▸ ACTIVITY
Say how many lines of the material include "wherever". Give the number without any other text.

Top of ENTRIES PROVIDED

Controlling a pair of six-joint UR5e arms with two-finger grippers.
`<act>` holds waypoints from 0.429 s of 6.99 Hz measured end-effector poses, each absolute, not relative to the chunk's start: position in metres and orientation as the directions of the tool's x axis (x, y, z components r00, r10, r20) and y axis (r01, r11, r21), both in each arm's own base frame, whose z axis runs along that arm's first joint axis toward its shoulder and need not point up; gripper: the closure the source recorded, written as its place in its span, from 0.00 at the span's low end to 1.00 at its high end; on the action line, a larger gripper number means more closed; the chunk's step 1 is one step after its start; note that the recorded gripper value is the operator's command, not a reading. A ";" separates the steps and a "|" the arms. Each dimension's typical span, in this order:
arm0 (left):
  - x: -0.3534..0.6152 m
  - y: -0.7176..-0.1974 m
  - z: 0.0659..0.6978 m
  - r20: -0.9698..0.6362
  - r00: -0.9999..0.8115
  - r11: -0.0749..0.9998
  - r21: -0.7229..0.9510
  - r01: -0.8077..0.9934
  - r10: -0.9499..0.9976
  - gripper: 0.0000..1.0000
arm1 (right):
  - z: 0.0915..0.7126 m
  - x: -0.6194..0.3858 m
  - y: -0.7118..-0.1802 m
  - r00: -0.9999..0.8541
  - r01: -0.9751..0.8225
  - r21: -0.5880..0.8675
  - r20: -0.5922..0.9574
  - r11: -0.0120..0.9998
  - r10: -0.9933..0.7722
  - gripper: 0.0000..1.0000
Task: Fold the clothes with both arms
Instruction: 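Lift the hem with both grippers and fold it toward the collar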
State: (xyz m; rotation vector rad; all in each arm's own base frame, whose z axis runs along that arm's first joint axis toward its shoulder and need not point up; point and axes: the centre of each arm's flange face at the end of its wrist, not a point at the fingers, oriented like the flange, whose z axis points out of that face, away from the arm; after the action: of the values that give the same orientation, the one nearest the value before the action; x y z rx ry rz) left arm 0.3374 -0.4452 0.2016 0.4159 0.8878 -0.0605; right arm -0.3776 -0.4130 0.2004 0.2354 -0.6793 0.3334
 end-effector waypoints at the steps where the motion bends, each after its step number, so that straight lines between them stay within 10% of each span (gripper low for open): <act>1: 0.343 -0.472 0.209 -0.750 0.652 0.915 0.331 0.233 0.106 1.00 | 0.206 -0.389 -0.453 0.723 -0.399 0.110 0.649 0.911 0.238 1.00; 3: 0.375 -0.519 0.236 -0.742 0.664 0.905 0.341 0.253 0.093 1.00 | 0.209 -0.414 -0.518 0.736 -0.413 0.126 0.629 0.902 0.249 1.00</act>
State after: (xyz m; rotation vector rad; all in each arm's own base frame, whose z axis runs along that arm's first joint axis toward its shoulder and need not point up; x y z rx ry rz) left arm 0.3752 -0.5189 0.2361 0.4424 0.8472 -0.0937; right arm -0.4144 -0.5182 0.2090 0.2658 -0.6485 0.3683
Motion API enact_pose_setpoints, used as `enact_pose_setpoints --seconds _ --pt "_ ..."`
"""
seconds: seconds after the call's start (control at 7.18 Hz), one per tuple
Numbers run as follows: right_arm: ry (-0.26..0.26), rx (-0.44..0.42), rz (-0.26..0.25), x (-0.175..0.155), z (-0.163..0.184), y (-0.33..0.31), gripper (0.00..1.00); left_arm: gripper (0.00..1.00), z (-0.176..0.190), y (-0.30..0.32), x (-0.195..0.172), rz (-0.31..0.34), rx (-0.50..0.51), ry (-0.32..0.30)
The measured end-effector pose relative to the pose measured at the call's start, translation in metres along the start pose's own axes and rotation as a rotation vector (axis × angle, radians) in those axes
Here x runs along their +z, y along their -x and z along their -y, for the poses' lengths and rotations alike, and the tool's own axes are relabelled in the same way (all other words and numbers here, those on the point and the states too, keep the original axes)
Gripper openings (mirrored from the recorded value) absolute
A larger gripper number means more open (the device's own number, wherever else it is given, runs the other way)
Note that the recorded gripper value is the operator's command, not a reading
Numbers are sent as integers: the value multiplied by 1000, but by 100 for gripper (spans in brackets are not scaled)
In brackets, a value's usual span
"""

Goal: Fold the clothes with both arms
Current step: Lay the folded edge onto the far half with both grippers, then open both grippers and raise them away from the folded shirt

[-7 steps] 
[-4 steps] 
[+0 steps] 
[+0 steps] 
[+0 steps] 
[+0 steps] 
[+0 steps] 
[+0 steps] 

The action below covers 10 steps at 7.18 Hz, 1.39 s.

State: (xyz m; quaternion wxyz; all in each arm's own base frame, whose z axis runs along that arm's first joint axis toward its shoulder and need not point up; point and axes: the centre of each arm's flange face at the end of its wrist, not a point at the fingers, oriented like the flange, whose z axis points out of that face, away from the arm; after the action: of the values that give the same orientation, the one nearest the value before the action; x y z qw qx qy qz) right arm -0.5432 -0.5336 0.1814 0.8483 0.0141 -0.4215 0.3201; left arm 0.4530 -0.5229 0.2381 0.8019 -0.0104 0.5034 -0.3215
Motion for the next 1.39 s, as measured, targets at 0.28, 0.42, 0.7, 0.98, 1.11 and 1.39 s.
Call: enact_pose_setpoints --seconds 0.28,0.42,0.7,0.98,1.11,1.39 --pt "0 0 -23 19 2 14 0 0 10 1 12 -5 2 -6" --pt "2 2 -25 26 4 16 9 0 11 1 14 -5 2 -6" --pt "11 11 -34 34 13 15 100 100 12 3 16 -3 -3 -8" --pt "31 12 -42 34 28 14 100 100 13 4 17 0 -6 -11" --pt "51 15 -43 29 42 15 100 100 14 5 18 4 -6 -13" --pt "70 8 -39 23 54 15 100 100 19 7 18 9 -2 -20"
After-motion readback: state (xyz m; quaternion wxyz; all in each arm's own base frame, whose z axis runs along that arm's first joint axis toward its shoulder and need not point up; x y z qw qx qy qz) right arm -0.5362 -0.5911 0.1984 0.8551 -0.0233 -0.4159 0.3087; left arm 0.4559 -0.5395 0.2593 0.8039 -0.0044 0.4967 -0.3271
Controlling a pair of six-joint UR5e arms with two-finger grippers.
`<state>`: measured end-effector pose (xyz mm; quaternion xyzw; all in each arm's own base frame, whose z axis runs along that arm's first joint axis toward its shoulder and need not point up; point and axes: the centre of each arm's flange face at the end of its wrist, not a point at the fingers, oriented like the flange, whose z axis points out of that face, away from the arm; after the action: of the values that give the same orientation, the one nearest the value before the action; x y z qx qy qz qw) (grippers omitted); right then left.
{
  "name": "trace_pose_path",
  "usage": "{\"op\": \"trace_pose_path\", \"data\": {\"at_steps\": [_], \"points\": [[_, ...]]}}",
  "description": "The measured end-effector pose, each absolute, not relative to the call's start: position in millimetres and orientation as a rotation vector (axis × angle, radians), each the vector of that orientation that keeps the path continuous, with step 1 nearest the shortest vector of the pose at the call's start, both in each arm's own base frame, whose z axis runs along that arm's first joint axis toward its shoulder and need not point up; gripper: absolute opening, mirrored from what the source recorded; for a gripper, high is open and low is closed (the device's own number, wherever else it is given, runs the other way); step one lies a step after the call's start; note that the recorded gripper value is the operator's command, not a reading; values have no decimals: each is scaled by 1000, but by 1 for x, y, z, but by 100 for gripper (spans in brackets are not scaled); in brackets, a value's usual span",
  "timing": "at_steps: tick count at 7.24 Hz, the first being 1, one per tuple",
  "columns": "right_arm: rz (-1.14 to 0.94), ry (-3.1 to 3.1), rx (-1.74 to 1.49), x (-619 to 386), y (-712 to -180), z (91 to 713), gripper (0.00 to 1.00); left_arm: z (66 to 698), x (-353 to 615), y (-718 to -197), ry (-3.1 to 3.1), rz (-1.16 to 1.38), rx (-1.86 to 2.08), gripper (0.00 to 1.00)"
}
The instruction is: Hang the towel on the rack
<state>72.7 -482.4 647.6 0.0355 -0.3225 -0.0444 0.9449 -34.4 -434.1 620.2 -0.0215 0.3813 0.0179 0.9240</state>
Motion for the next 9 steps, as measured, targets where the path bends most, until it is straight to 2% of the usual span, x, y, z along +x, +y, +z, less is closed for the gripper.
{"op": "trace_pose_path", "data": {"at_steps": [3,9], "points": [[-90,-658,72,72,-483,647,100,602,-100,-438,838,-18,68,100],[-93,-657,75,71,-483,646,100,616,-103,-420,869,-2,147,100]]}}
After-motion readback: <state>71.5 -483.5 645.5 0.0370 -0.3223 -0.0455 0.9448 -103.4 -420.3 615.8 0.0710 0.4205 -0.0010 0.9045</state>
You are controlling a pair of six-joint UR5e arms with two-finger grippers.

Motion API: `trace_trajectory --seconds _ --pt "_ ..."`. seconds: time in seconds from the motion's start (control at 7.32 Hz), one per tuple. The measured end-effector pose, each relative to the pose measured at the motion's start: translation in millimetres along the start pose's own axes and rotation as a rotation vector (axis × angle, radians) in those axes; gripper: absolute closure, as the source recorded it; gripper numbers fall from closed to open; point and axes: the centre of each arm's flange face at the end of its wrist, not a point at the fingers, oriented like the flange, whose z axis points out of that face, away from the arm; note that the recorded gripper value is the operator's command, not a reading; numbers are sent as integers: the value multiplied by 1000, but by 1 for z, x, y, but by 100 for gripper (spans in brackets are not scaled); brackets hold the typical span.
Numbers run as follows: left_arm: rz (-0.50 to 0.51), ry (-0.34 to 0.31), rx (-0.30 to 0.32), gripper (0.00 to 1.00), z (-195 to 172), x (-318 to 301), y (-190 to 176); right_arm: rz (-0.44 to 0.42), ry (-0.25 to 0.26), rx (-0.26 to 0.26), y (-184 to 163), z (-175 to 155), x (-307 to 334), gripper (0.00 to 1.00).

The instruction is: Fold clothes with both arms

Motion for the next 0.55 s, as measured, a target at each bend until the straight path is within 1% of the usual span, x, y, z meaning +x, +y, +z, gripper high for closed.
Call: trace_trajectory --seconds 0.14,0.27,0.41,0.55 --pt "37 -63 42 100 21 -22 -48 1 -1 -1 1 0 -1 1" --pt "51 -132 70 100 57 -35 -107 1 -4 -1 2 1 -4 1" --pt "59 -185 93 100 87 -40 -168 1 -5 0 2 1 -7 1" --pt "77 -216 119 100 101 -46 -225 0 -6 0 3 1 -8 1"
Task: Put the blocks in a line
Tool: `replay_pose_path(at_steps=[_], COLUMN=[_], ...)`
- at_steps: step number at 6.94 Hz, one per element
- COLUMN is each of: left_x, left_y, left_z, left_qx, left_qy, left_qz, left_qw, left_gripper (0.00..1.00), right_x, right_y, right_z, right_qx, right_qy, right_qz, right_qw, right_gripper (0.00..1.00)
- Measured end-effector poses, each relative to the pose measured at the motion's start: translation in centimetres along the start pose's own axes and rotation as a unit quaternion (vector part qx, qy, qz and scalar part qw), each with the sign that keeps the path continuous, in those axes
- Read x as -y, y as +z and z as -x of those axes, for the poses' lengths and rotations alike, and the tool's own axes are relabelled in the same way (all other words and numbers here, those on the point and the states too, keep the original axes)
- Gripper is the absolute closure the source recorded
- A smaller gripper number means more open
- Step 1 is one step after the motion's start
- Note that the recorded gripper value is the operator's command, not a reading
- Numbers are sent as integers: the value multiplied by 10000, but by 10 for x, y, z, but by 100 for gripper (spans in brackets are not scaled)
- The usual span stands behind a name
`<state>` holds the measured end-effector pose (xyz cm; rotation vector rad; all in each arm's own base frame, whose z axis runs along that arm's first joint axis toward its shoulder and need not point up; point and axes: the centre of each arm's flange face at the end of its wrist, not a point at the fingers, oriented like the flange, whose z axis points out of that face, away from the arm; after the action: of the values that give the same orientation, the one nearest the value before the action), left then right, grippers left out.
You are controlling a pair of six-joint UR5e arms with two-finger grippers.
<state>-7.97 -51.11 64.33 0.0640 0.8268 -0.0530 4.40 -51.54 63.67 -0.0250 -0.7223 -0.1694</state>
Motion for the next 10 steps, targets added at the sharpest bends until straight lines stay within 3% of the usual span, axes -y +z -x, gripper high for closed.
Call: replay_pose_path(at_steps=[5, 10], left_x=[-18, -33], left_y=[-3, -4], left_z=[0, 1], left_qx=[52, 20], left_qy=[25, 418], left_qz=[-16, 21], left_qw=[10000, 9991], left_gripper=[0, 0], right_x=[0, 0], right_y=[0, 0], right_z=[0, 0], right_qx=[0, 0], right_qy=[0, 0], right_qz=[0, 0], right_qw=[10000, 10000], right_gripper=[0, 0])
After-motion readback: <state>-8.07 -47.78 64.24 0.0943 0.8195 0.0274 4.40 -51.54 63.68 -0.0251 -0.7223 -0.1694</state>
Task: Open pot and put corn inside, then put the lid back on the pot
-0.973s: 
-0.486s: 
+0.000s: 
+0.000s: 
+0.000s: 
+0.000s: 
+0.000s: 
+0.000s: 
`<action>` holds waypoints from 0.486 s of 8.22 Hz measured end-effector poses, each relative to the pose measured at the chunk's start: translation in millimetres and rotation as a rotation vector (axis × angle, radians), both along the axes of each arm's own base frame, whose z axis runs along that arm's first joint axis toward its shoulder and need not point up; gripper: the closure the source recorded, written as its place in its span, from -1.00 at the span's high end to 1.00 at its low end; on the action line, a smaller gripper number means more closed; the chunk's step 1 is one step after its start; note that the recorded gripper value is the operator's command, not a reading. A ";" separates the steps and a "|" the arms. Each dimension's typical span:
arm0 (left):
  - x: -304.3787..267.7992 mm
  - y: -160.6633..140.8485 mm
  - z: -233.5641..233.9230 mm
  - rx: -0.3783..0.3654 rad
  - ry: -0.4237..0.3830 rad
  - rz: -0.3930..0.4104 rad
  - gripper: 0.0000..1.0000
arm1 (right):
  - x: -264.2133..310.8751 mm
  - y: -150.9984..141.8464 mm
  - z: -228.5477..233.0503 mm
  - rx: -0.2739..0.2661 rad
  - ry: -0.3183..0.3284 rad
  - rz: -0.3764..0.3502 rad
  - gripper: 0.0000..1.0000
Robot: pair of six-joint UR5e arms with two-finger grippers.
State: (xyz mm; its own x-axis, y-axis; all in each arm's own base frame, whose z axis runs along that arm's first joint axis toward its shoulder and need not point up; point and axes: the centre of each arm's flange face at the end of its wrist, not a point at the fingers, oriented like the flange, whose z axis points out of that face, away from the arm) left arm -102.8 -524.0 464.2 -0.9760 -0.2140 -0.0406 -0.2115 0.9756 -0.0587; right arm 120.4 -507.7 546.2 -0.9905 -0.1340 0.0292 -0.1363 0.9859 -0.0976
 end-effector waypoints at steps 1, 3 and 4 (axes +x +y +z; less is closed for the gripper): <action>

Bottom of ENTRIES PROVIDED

▸ RESPONSE FOR THIS EXERCISE
2